Bad News for Public Pension Funds and Taxpayers

The Government Accounting Standards Board will be releasing a preliminary views document later this month that may shock public pension systems and the taxpayers who fund them.

(June 4, 2010) — The Government Accounting Standards Board (GASB) is preparing to release a preliminary view of proposed pension accounting reforms, which could increase the need for higher contributions to finance public pension funds.

The board’s preliminary views document, a culmination of years of research, is expected to be issued later this month, GASB’s Neal E. McGarity confirmed with ai5000. “The document intends to improve transparency and financial reporting, enhancing the usefulness of pension information,” he said. “Improvement in sizing up accountability to state and local governments regarding commitments is essential — a lesson learned from the economic hardships that have emerged around the world.”

The accounting changes, if adopted, reflect the latest move in a trend to require state and local governments to fund promises they made to future retirees.

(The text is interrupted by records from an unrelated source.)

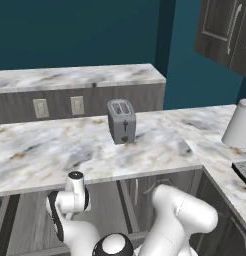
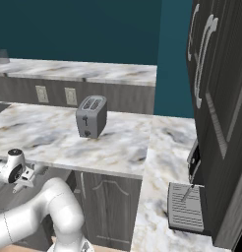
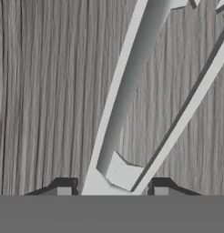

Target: Take the tongs from the drawer on the left and place them on the dining counter next to the tray containing the kebab skewer.

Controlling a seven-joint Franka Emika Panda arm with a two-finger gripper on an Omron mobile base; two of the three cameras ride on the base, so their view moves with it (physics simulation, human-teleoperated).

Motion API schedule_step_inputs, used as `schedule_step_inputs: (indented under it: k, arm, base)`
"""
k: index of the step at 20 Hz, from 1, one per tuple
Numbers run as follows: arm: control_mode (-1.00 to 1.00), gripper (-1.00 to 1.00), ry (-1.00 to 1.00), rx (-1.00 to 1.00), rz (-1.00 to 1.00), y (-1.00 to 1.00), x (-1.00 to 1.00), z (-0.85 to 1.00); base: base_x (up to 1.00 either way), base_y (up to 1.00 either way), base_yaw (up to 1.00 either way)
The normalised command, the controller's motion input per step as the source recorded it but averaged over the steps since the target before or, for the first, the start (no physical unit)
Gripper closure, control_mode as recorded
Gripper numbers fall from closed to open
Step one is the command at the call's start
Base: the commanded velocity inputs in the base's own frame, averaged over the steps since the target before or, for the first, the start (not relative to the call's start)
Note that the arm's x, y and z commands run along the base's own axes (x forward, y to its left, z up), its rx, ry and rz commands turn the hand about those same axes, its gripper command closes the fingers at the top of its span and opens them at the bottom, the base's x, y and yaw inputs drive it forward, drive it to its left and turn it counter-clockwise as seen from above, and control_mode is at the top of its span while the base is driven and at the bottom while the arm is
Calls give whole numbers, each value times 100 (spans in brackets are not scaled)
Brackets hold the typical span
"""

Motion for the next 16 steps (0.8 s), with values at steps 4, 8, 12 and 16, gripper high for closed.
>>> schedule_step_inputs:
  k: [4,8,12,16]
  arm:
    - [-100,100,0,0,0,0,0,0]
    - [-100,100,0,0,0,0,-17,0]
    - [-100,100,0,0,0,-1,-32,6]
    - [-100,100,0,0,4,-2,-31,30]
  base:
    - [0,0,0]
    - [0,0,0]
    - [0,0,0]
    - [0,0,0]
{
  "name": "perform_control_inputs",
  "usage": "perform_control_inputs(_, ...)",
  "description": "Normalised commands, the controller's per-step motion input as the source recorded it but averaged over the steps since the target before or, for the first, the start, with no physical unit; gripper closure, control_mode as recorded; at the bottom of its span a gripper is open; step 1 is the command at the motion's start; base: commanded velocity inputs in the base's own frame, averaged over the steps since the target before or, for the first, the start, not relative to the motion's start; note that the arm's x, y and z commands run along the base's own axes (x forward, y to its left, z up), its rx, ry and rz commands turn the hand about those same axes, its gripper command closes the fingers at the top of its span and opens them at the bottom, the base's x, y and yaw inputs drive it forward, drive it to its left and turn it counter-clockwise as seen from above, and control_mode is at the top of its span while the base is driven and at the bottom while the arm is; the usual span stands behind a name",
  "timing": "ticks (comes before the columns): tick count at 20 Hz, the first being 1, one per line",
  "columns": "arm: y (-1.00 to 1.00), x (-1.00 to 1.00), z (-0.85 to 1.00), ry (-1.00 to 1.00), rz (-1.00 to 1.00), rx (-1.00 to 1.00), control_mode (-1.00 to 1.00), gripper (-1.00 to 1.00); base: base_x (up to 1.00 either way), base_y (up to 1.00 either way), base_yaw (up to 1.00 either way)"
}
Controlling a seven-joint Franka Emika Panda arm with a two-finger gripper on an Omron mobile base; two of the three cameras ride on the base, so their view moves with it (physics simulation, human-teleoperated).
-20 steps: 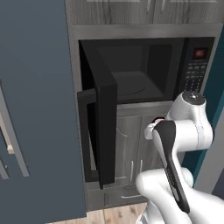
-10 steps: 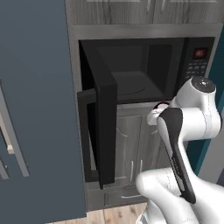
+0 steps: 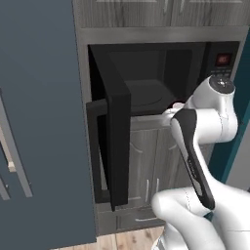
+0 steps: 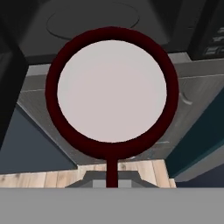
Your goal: Pick the mug from the counter and place it inside the microwave. Then close the microwave.
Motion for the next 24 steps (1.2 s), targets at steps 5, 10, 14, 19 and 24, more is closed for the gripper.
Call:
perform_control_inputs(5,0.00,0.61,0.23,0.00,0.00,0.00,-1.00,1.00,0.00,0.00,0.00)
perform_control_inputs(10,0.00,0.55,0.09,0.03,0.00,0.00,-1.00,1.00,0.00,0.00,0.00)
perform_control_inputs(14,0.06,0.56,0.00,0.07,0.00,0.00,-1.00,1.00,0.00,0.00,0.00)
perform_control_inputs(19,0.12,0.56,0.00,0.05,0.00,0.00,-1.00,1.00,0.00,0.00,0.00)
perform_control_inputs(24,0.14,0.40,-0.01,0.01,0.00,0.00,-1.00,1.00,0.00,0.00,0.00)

The document will encapsulate 1) the areas of defined benefit pension processes subject to financial reporting 2) recognition of employers’ pension liabilities and expenses 3) alternative approaches to the measurement of pension obligations for accounting and financial reporting purposes 4) the use of actuarial methods in accounting measurement, and 5) issues specific to employers’ participation in cost-sharing multiple-employer pension plans.

“If the final rules are the way the draft is laid out, it would probably raise market liability by one-third to one-fourth,” said economist Andrew Biggs, a senior fellow at the American Enterprise Institute and former deputy commissioner for the Social Security Administration, to the Pittsburg Tribune-Review. He said the proposed changes could force struggling state and local governments to allot a greater percentage of cash each year for pensions.

GASB, an independent professional organization that establishes accounting and financial reporting standards for state and local government, suggests it may recommend lowering the number of years pension funds use to calculate amortization of liabilities. This change could lead to increases in annual contribution rates, the Pittsburgh Tribune-Review reported.